- IMGUR SWITCH SEMI COLON WITH GREEK QUESTION MARK HOW TO
- IMGUR SWITCH SEMI COLON WITH GREEK QUESTION MARK DRIVERS
- IMGUR SWITCH SEMI COLON WITH GREEK QUESTION MARK SERIES
This font does not print kazakh cyrillic. I'm using Zebra ZM400 printer and use TT0003M_ font.
I also tried using the Zebra swiss unicode font and now it prints the russian characters as question marks: ^XAĪm I doing something wrong like not escaping characters or something or is it a problem with the printer? The best way to test this hypothesis is to just try editing a simple hello world program in C or Java using what you call the Greek question mark (whatever that is) in place of semicolon and see if the compiler objects o. It will print the 'Testing 1 2 3' and the barcode, but it leaves a blank space instead of the cyrillic characters. Answer (1 of 14): In your question both characters look exactly the same.
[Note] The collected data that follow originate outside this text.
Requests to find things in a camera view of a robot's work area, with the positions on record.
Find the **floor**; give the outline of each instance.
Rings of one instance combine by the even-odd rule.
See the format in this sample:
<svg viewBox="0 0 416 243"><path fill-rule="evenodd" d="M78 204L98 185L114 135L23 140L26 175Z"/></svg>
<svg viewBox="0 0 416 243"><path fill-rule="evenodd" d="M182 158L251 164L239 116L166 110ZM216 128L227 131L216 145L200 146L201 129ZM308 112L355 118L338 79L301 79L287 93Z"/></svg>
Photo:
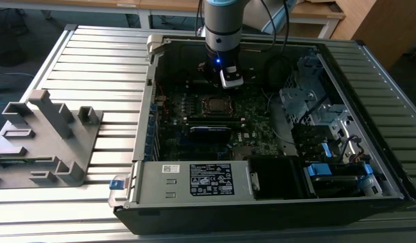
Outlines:
<svg viewBox="0 0 416 243"><path fill-rule="evenodd" d="M53 11L51 15L53 19L45 20L39 10L26 10L25 20L30 32L19 37L19 43L27 52L29 61L15 67L0 67L0 73L23 72L35 75L67 24L110 27L129 26L125 14ZM154 16L153 26L161 29L194 30L194 20L196 18L190 17L166 16L161 19ZM259 33L257 30L251 28L245 28L245 32ZM410 56L402 57L390 72L416 104L416 58L412 60ZM31 78L29 76L0 76L0 103L18 101L30 82ZM5 122L0 116L0 128Z"/></svg>

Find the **barcode sticker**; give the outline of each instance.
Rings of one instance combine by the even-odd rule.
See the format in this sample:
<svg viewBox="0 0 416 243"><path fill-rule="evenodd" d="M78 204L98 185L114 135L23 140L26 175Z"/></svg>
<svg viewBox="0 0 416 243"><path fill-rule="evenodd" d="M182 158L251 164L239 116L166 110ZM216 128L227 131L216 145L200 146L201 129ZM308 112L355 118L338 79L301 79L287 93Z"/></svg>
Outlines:
<svg viewBox="0 0 416 243"><path fill-rule="evenodd" d="M136 4L117 4L118 7L136 8Z"/></svg>
<svg viewBox="0 0 416 243"><path fill-rule="evenodd" d="M180 173L180 165L162 165L164 173Z"/></svg>

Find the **warning label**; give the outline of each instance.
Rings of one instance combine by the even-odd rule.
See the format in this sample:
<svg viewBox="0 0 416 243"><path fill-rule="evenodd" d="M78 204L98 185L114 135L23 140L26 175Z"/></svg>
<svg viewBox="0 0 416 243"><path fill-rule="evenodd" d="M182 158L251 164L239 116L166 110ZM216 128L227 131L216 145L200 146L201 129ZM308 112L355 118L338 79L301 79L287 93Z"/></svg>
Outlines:
<svg viewBox="0 0 416 243"><path fill-rule="evenodd" d="M235 195L231 164L190 165L193 196Z"/></svg>

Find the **aluminum extrusion table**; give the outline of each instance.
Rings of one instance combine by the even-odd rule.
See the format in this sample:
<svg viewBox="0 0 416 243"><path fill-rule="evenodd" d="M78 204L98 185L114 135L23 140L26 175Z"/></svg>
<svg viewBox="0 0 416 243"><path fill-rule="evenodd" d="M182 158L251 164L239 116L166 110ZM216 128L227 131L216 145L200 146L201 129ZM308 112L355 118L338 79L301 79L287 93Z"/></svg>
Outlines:
<svg viewBox="0 0 416 243"><path fill-rule="evenodd" d="M152 33L192 32L67 26L22 97L49 89L54 102L70 109L89 105L105 116L85 185L78 188L0 190L0 242L220 241L293 238L293 242L416 242L416 206L375 215L342 227L269 232L137 236L108 205L109 182L132 167L141 99L149 62L146 41ZM247 35L252 38L269 36ZM366 46L354 41L292 38L324 43L351 81L372 119L416 183L416 108ZM120 191L118 199L125 199Z"/></svg>

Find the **desk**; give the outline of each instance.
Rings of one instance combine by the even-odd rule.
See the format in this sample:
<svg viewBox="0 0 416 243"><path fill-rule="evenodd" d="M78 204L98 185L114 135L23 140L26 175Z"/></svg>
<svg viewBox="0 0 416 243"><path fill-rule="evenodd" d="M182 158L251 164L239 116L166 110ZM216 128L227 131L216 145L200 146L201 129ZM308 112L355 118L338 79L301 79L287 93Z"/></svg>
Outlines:
<svg viewBox="0 0 416 243"><path fill-rule="evenodd" d="M0 0L2 8L59 10L77 12L101 12L137 14L142 29L152 28L152 16L196 17L198 0ZM292 23L324 25L319 38L329 38L344 13L333 12L327 4L304 2L292 12Z"/></svg>
<svg viewBox="0 0 416 243"><path fill-rule="evenodd" d="M152 15L196 17L198 0L141 0L138 8L141 25L148 29L152 27ZM317 37L331 38L339 21L344 18L346 14L333 12L328 4L304 2L295 7L291 22L324 25Z"/></svg>
<svg viewBox="0 0 416 243"><path fill-rule="evenodd" d="M0 8L138 14L141 0L0 0Z"/></svg>

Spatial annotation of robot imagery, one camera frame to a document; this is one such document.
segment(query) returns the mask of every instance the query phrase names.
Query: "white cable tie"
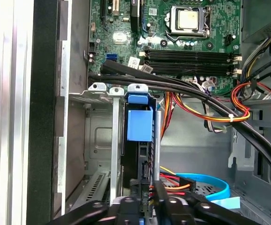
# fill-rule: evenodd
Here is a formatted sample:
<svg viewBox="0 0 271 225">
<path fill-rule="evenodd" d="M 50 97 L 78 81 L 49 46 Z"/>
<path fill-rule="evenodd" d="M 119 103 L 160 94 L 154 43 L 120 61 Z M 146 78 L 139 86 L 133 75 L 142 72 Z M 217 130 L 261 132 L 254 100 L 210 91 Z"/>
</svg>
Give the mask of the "white cable tie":
<svg viewBox="0 0 271 225">
<path fill-rule="evenodd" d="M 233 114 L 229 114 L 228 117 L 230 118 L 230 123 L 232 123 L 233 119 L 234 119 L 234 115 Z"/>
<path fill-rule="evenodd" d="M 223 129 L 222 132 L 223 132 L 224 134 L 227 133 L 227 127 L 226 127 L 226 126 L 223 126 L 223 128 L 224 128 L 224 129 Z"/>
</svg>

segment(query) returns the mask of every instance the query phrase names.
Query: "pcie slot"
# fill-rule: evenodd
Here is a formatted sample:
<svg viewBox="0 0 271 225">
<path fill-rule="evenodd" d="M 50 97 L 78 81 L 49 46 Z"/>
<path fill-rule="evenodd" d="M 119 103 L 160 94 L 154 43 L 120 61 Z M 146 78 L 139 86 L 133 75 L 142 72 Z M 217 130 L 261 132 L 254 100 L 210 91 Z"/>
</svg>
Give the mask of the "pcie slot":
<svg viewBox="0 0 271 225">
<path fill-rule="evenodd" d="M 119 15 L 120 0 L 113 0 L 112 13 L 113 15 Z"/>
<path fill-rule="evenodd" d="M 100 0 L 100 20 L 102 25 L 106 24 L 106 0 Z"/>
<path fill-rule="evenodd" d="M 153 72 L 158 75 L 209 75 L 227 76 L 232 73 L 232 66 L 197 65 L 185 63 L 149 62 Z"/>
</svg>

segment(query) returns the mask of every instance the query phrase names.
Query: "yellow wire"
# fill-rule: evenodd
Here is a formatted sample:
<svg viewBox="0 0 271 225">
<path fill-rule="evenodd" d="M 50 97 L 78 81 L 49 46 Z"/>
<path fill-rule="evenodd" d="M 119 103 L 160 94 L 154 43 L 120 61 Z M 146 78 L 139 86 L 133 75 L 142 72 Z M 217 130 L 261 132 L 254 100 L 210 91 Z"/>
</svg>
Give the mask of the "yellow wire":
<svg viewBox="0 0 271 225">
<path fill-rule="evenodd" d="M 163 166 L 160 166 L 161 169 L 165 170 L 166 172 L 169 172 L 170 174 L 172 175 L 176 175 L 174 172 L 170 171 L 169 169 L 163 167 Z"/>
<path fill-rule="evenodd" d="M 270 43 L 271 43 L 271 39 L 267 42 L 267 44 L 266 44 L 263 48 L 266 48 Z M 251 72 L 251 70 L 252 70 L 252 67 L 254 66 L 255 62 L 257 61 L 257 58 L 258 58 L 258 57 L 254 58 L 253 62 L 251 63 L 251 65 L 250 65 L 250 67 L 249 67 L 249 69 L 248 69 L 248 72 L 247 72 L 246 77 L 249 77 L 250 72 Z"/>
<path fill-rule="evenodd" d="M 182 100 L 180 99 L 180 97 L 178 95 L 176 95 L 176 97 L 178 98 L 178 100 L 180 102 L 182 102 Z M 189 106 L 187 106 L 185 103 L 183 103 L 184 107 L 186 107 L 188 110 L 196 113 L 196 114 L 199 114 L 199 115 L 202 115 L 201 113 L 197 112 L 196 110 L 190 108 Z M 234 118 L 233 121 L 241 121 L 241 120 L 246 120 L 250 117 L 250 113 L 248 112 L 248 115 L 245 116 L 245 117 L 239 117 L 239 118 Z M 209 119 L 209 120 L 215 120 L 217 122 L 230 122 L 230 119 L 228 118 L 214 118 L 214 117 L 209 117 L 209 116 L 205 116 L 205 119 Z"/>
</svg>

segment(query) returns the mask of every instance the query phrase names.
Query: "blue plastic tab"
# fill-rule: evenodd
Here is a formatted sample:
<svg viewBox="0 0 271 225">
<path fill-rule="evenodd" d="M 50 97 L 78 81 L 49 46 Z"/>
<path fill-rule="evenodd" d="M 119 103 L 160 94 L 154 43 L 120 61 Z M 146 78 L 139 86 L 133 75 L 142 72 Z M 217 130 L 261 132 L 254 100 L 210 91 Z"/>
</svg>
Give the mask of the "blue plastic tab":
<svg viewBox="0 0 271 225">
<path fill-rule="evenodd" d="M 127 140 L 137 142 L 151 142 L 152 123 L 152 110 L 129 110 Z"/>
<path fill-rule="evenodd" d="M 225 198 L 220 200 L 213 200 L 212 203 L 215 203 L 221 207 L 226 208 L 227 210 L 240 209 L 240 197 Z"/>
<path fill-rule="evenodd" d="M 148 104 L 148 95 L 130 94 L 128 96 L 128 103 L 147 105 Z"/>
<path fill-rule="evenodd" d="M 215 187 L 221 188 L 222 191 L 206 196 L 209 201 L 229 198 L 231 195 L 229 185 L 225 181 L 216 177 L 196 173 L 178 173 L 177 175 L 180 177 L 190 178 L 198 182 L 211 184 Z"/>
</svg>

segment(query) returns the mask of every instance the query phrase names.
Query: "chip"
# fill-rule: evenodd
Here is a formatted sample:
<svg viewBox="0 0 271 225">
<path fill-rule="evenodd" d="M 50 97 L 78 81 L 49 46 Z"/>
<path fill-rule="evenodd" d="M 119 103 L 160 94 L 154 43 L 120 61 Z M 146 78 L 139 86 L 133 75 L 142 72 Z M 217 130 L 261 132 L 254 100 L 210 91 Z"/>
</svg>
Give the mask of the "chip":
<svg viewBox="0 0 271 225">
<path fill-rule="evenodd" d="M 178 28 L 198 30 L 199 13 L 198 11 L 180 10 L 178 15 Z"/>
</svg>

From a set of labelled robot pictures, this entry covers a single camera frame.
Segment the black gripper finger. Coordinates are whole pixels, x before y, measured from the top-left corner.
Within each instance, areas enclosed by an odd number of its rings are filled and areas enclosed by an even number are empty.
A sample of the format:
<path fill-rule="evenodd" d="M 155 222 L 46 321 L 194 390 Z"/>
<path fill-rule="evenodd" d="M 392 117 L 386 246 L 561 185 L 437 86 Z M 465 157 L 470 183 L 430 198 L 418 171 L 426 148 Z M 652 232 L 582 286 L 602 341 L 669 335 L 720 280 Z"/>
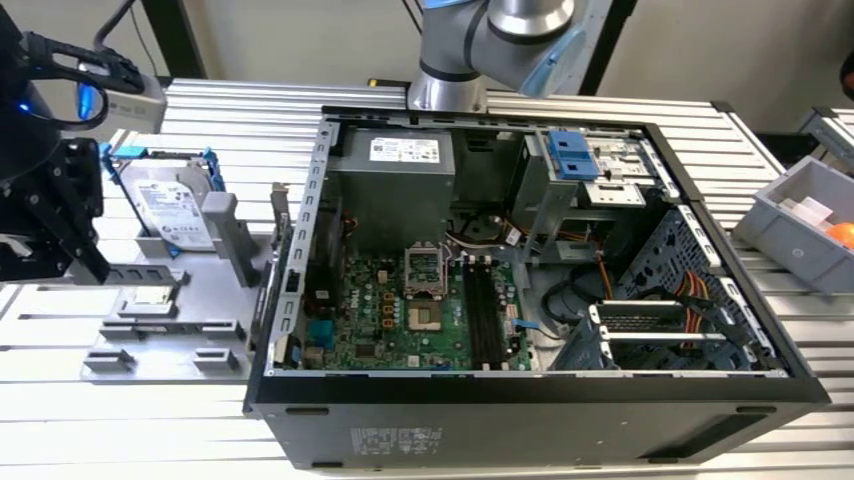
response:
<path fill-rule="evenodd" d="M 42 255 L 58 273 L 102 284 L 110 263 L 97 247 L 94 219 L 103 213 L 101 150 L 91 138 L 58 142 L 39 166 Z"/>
<path fill-rule="evenodd" d="M 70 255 L 55 232 L 58 216 L 31 185 L 2 186 L 2 280 L 62 277 Z"/>

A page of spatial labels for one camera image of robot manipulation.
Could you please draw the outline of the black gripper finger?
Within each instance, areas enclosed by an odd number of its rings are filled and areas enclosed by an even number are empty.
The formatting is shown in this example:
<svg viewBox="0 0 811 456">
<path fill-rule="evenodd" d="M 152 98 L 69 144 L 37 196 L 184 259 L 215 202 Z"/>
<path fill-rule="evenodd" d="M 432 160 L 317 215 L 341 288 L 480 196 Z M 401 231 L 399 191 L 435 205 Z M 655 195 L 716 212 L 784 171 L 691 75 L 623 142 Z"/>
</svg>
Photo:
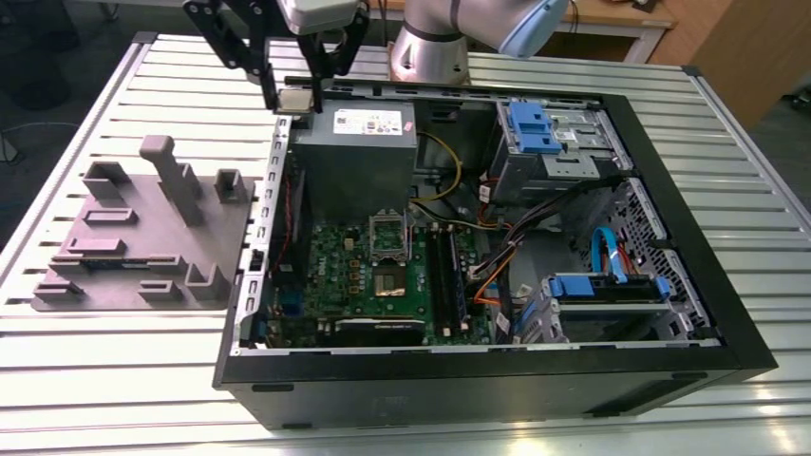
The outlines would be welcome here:
<svg viewBox="0 0 811 456">
<path fill-rule="evenodd" d="M 345 76 L 355 61 L 369 25 L 368 9 L 356 9 L 349 24 L 341 28 L 341 41 L 328 51 L 323 43 L 324 32 L 300 35 L 296 38 L 299 49 L 311 71 L 313 111 L 323 112 L 323 90 L 336 76 Z"/>
<path fill-rule="evenodd" d="M 228 24 L 221 5 L 241 19 L 248 28 L 244 42 Z M 268 38 L 280 19 L 275 1 L 185 1 L 183 10 L 208 42 L 220 62 L 231 69 L 240 68 L 248 81 L 259 85 L 265 108 L 275 111 L 279 94 L 272 65 L 268 60 Z"/>
</svg>

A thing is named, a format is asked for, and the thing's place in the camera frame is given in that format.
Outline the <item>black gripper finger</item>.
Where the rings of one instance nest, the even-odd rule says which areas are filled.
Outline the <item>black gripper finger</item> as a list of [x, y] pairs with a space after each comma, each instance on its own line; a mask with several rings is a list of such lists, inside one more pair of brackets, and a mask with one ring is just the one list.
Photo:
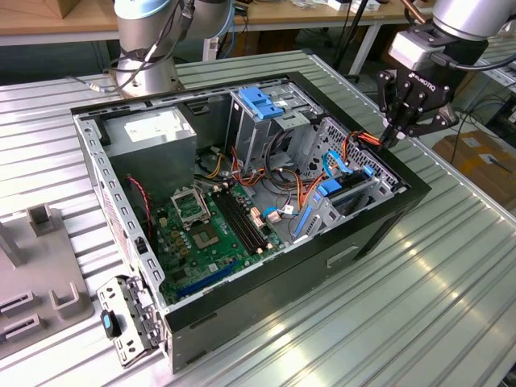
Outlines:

IMGUR SWITCH SEMI COLON WITH GREEK QUESTION MARK HOW TO
See the Complete Typing Chart for full details on how to type all the letters, diacritics, and punctuation of the Greek Polytonic Unicode keyboard.
IMGUR SWITCH SEMI COLON WITH GREEK QUESTION MARK DRIVERS
I have downloaded the lucida sans unicode font to the printer using the Seagull Scientific drivers and I am using the following ZPL code to test: 1 2 свидания^FS The Greek semicolon (ano teleia) and the Greek question mark are the only exceptions. I have been able to send ZPL print jobs to it perfectly fine, but I cannot seem to get it to print unicode characters, such as cyrillic letters. (inside the Main() method) Console.I have the task of re-designing a system to print shipping labels, using a networked Zebra GK420T. Unrecognized character \圎1 marked by > (+ 2 40) Main.go:1:1: expected 'package', found 'INT' 2 Main.c:1:1: error: stray '\200' in program Main.c:1:1: error: stray '\232' in program Main.c:1:1: error: stray '\341' in program Main.c:1:1: error: expected identifier or '(' before numeric constant Use of undefined constant 40 - assumed ' 40' :1
IMGUR SWITCH SEMI COLON WITH GREEK QUESTION MARK SERIES
Main.java:3: error: illegal start of expression MT: Replace a semicolon ( ) with a greek question mark ( ) in your friends C code and watch them pull their hair out over the syntax error Screen capture of cartoon characters HIM and Mojo Jojo from the animated television series Powerpuff Girls with the caption 'Thats the evilest thing I can imagine. Main.java:3: error: illegal character: \5760 NameError: undefined local variable or method ` 40' for main:Objectįrom /home/michaelpri/.rbenv/versions/2.2.2/bin/irb:11:in `' Synta圎rror: invalid character in identifier I decided to try this out in other languages to see what happens and these are the results that I got. It appears to be just my machine doing this, but it is a strange thing.
Since these blocks are the most 'important' it pays to be redundant. That is actually the unicode number for the ogham space mark. code charts such as the greek question mark (037E ), which is included both under the question mark () (semantic analogue) and the semicolon ( ) (its homoglyph) or the latin letter dental click (01C0 ), appearing both under the solidus (/) and the vertical bar(). Something interesting I noticed about this character is the way that Google Chrome (and possible other browsers) interprets it in the top bar of the page. You can see a full list here on Wikipedia. For example, is input by pressing the key and then pressing the A key. Accents and Breathing Marks In order to insert a vowel with any type of accent or breathing mark, you must first input the key sequence for the desired accent followed by the desired vowel. There are other characters like this in Javascript. The question mark ( ) is made by pressing the Q key. The character that you use is actually the ogham space mark which is a whitespace character, so it is basically interpreted as the same thing as a space, which means that your statement looks like alert(2+ 40) to Javascript. You do seem to know that already, so now let's see why Javascript does this. The top is what you are using, the bottom is what the minus sign should be. It appears that the character that you are using is actually longer than what the actual minus sign (a hyphen) is.